__TASK TO COMPLETE__
Transcribe all of the listing exactly.
■ ■ ■ ■
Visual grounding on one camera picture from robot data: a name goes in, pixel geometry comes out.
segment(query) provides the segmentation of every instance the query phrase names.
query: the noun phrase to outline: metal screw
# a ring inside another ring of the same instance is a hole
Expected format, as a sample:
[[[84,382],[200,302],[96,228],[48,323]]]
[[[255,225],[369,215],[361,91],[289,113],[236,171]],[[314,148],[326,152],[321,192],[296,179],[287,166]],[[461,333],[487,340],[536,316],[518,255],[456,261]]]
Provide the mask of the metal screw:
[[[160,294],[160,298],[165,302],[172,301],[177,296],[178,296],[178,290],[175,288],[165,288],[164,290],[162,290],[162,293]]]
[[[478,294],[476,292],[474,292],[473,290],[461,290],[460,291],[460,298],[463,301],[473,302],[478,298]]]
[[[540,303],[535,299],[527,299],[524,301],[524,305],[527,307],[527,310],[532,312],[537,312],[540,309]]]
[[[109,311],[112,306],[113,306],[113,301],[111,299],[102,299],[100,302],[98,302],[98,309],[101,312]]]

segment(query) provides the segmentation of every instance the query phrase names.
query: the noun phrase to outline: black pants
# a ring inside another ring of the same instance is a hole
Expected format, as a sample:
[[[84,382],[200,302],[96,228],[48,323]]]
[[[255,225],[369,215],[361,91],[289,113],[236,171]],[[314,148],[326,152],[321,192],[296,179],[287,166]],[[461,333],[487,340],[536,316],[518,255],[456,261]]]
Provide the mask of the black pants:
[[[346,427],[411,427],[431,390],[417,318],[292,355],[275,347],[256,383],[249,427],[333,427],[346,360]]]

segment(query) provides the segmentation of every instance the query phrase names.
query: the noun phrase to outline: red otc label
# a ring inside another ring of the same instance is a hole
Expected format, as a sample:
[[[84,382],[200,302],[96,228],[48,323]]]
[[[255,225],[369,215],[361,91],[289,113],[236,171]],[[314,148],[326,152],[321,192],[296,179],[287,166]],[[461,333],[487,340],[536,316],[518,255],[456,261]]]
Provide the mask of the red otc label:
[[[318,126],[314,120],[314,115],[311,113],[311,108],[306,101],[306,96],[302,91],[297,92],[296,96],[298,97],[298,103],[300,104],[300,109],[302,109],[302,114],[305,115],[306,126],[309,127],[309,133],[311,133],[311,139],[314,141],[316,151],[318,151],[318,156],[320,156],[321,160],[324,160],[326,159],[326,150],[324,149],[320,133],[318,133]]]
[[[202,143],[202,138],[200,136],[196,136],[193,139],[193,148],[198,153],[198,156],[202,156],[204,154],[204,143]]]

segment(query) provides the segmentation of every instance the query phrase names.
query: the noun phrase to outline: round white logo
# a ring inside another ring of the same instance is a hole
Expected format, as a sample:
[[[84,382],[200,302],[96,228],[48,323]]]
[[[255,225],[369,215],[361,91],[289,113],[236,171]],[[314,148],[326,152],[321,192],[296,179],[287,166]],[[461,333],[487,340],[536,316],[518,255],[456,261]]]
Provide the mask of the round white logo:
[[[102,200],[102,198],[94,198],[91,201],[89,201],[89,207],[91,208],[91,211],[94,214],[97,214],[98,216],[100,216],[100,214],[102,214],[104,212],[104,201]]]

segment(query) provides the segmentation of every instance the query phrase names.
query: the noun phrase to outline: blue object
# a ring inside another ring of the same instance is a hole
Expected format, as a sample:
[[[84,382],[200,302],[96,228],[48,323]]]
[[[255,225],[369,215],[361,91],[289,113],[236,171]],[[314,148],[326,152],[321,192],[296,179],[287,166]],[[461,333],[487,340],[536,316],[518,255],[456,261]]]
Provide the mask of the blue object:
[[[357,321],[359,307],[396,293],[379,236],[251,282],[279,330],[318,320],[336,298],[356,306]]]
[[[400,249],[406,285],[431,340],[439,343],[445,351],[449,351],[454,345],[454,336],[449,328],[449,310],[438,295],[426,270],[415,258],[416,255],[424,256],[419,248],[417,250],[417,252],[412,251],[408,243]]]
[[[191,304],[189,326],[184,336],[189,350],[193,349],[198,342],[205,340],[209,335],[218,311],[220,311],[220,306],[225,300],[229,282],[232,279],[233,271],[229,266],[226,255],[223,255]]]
■ ■ ■ ■
__RESULT FOR THIS TASK__
Visual grounding on one camera picture from robot data: a name goes in, pixel geometry comes out.
segment(query) provides the segmentation of every instance the query phrase names.
query: the noun phrase to outline: metal screw
# a ring inside another ring of the same instance is a hole
Expected format, as a sample:
[[[84,382],[200,302],[96,228],[48,323]]]
[[[255,225],[369,215],[361,91],[289,113],[236,171]],[[314,148],[326,152],[321,192],[296,179],[287,166]],[[461,333],[487,340],[536,316],[518,255],[456,261]]]
Provide the mask of the metal screw:
[[[160,294],[160,298],[165,302],[172,301],[177,296],[178,296],[178,290],[175,288],[165,288],[164,290],[162,290],[162,293]]]
[[[478,294],[476,292],[474,292],[473,290],[461,290],[460,291],[460,298],[463,301],[473,302],[478,298]]]
[[[540,303],[535,299],[527,299],[524,301],[524,305],[527,307],[527,310],[532,312],[537,312],[540,309]]]
[[[109,311],[112,306],[113,306],[113,301],[111,299],[102,299],[100,302],[98,302],[98,309],[101,312]]]

segment(query) provides the segmentation of every instance the query phrase names.
query: the noun phrase to outline: black pants
# a ring inside another ring of the same instance is a hole
Expected format, as a sample:
[[[84,382],[200,302],[96,228],[48,323]]]
[[[255,225],[369,215],[361,91],[289,113],[236,171]],[[314,148],[326,152],[321,192],[296,179],[287,166]],[[461,333],[487,340],[536,316],[518,255],[456,261]]]
Provide the mask of the black pants:
[[[346,427],[411,427],[431,390],[417,318],[292,355],[275,347],[256,383],[249,427],[333,427],[346,360]]]

segment(query) provides the segmentation of every instance the query phrase names.
query: the noun phrase to outline: red otc label
# a ring inside another ring of the same instance is a hole
Expected format, as a sample:
[[[84,382],[200,302],[96,228],[48,323]]]
[[[255,225],[369,215],[361,91],[289,113],[236,171]],[[314,148],[326,152],[321,192],[296,179],[287,166]],[[461,333],[487,340],[536,316],[518,255],[456,261]]]
Provide the mask of the red otc label:
[[[318,126],[314,120],[314,115],[311,113],[311,108],[306,101],[306,96],[302,91],[297,92],[296,96],[298,97],[298,103],[300,104],[300,109],[302,109],[302,114],[305,115],[306,126],[309,127],[309,133],[311,133],[311,139],[314,141],[316,151],[318,151],[318,156],[320,156],[321,160],[324,160],[326,159],[326,150],[324,149],[320,133],[318,133]]]
[[[202,143],[202,138],[200,136],[196,136],[193,139],[193,148],[198,153],[198,156],[202,156],[204,154],[204,143]]]

segment(query) provides the segmentation of every instance the query phrase names.
query: the noun phrase to outline: round white logo
# a ring inside another ring of the same instance is a hole
Expected format, as a sample:
[[[84,382],[200,302],[96,228],[48,323]]]
[[[255,225],[369,215],[361,91],[289,113],[236,171]],[[314,148],[326,152],[321,192],[296,179],[287,166]],[[461,333],[487,340],[536,316],[518,255],[456,261]]]
Provide the mask of the round white logo:
[[[102,200],[102,198],[94,198],[91,201],[89,201],[89,207],[91,208],[91,211],[94,214],[97,214],[98,216],[100,216],[100,214],[102,214],[104,212],[104,201]]]

segment(query) provides the segmentation of every instance the query phrase names.
query: the noun phrase to outline: blue object
# a ring inside another ring of the same instance is a hole
Expected format, as a sample:
[[[84,382],[200,302],[96,228],[48,323]]]
[[[255,225],[369,215],[361,91],[289,113],[236,171]],[[314,148],[326,152],[321,192],[296,179],[287,166]],[[461,333],[487,340],[536,316],[518,255],[456,261]]]
Provide the mask of the blue object:
[[[357,321],[359,307],[396,293],[379,236],[251,282],[279,330],[318,320],[336,298],[356,306]]]
[[[400,249],[406,285],[431,340],[439,343],[445,351],[449,351],[454,345],[454,336],[449,328],[449,310],[438,295],[426,270],[415,258],[416,255],[424,256],[419,248],[417,250],[417,252],[412,251],[408,243]]]
[[[191,304],[189,326],[184,336],[189,350],[193,349],[198,342],[205,340],[209,335],[218,311],[220,311],[220,306],[225,300],[229,282],[232,279],[233,271],[229,266],[226,255],[223,255]]]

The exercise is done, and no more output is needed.